● **WHAT YOU ARE ASKED TO DO**: Every line below between the line holding "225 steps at" and the line holding "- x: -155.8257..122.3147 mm", inclusive, should be repeated exactly, and all other lines omitted.

● **SOURCE MATERIAL**:
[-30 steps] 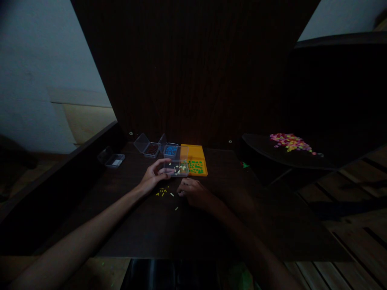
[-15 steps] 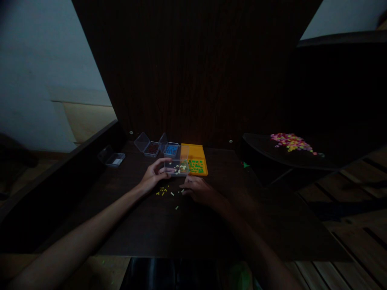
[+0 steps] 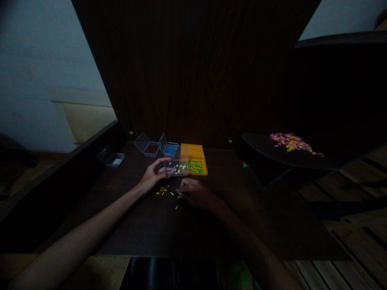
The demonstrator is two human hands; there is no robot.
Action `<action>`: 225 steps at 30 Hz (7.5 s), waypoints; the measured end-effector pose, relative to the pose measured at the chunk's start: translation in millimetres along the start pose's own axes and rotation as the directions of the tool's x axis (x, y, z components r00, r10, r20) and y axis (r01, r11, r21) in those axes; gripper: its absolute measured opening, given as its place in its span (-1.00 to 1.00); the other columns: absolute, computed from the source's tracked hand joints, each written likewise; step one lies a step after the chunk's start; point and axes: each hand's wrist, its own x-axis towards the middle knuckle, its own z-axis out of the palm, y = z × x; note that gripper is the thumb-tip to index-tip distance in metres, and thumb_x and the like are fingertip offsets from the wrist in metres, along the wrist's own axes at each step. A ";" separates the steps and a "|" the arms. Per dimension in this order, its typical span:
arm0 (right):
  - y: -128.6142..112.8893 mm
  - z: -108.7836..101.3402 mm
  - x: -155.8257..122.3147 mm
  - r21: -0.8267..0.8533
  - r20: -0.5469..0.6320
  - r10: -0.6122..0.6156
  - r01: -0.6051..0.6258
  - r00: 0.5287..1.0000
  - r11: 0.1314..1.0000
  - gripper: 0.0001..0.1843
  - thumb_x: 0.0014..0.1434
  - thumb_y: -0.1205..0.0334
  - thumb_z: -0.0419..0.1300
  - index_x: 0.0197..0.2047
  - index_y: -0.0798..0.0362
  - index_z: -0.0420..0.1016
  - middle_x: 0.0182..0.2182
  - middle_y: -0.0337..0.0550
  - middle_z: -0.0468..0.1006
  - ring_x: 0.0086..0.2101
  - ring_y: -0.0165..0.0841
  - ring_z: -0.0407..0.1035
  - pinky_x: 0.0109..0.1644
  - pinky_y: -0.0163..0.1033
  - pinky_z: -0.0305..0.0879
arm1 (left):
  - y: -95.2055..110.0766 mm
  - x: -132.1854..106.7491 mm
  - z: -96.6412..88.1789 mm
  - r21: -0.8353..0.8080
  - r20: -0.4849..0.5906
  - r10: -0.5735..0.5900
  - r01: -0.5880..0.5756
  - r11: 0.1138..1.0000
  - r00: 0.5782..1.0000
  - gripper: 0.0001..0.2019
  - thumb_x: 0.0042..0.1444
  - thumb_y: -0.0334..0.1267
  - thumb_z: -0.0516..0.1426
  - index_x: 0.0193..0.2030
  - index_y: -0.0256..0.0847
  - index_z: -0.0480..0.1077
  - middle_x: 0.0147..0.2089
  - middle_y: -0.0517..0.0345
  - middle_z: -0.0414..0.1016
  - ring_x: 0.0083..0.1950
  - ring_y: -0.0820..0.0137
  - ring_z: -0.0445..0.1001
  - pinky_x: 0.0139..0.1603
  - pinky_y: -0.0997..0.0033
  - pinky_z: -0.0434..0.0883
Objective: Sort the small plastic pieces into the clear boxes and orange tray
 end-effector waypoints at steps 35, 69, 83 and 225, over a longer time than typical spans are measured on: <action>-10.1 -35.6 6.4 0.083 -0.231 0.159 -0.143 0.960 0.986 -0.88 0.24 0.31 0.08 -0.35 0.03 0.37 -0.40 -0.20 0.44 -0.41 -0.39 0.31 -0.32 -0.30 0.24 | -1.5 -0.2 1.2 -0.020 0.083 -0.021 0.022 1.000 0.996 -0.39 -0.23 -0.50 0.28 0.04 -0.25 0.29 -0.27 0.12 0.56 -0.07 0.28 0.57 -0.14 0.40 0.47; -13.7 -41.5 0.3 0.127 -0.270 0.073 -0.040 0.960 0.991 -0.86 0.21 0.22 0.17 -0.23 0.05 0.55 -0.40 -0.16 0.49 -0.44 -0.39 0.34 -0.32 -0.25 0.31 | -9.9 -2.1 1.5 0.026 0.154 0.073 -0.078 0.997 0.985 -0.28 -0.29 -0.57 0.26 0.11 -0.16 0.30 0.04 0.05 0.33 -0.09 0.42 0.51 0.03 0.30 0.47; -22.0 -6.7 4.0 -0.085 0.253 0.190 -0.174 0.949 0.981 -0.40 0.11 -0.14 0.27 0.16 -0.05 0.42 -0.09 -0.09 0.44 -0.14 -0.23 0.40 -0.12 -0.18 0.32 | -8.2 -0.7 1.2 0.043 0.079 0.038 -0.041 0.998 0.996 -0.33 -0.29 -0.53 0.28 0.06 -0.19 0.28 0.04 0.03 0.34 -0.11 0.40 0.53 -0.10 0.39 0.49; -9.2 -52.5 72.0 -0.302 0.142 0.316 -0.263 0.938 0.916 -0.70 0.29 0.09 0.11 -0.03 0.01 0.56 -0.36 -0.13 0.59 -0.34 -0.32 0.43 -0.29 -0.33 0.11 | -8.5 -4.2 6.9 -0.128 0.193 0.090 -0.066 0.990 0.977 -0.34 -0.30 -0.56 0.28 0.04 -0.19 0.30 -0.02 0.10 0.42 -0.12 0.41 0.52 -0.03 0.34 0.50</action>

● **SOLUTION TO THE PROBLEM**:
Action `<action>`: 225 steps at 30 Hz (7.5 s), waypoints; the measured end-effector pose, relative to the pose measured at the chunk's start: translation in millimetres along the start pose's own axes and rotation as the directions of the tool's x axis (x, y, z components r00, r10, r20) and y axis (r01, r11, r21) in those axes; gripper: its absolute measured opening, given as its place in its span (-1.00 to 1.00); the other columns: absolute, computed from the source's tracked hand joints, each written likewise; step one lies a step after the chunk's start; point and axes: each hand's wrist, its own x-axis towards the middle knuckle, its own z-axis out of the palm, y = z × x; note that gripper is the thumb-tip to index-tip distance in metres, and thumb_x and the like are fingertip offsets from the wrist in metres, along the wrist's own axes at each step. A ";" separates the steps and a "|" the arms. Per dimension in this order, its typical span:
arm0 (right):
  - y: -128.6142..112.8893 mm
  - z: -108.7836..101.3402 mm
  - x: -155.8257..122.3147 mm

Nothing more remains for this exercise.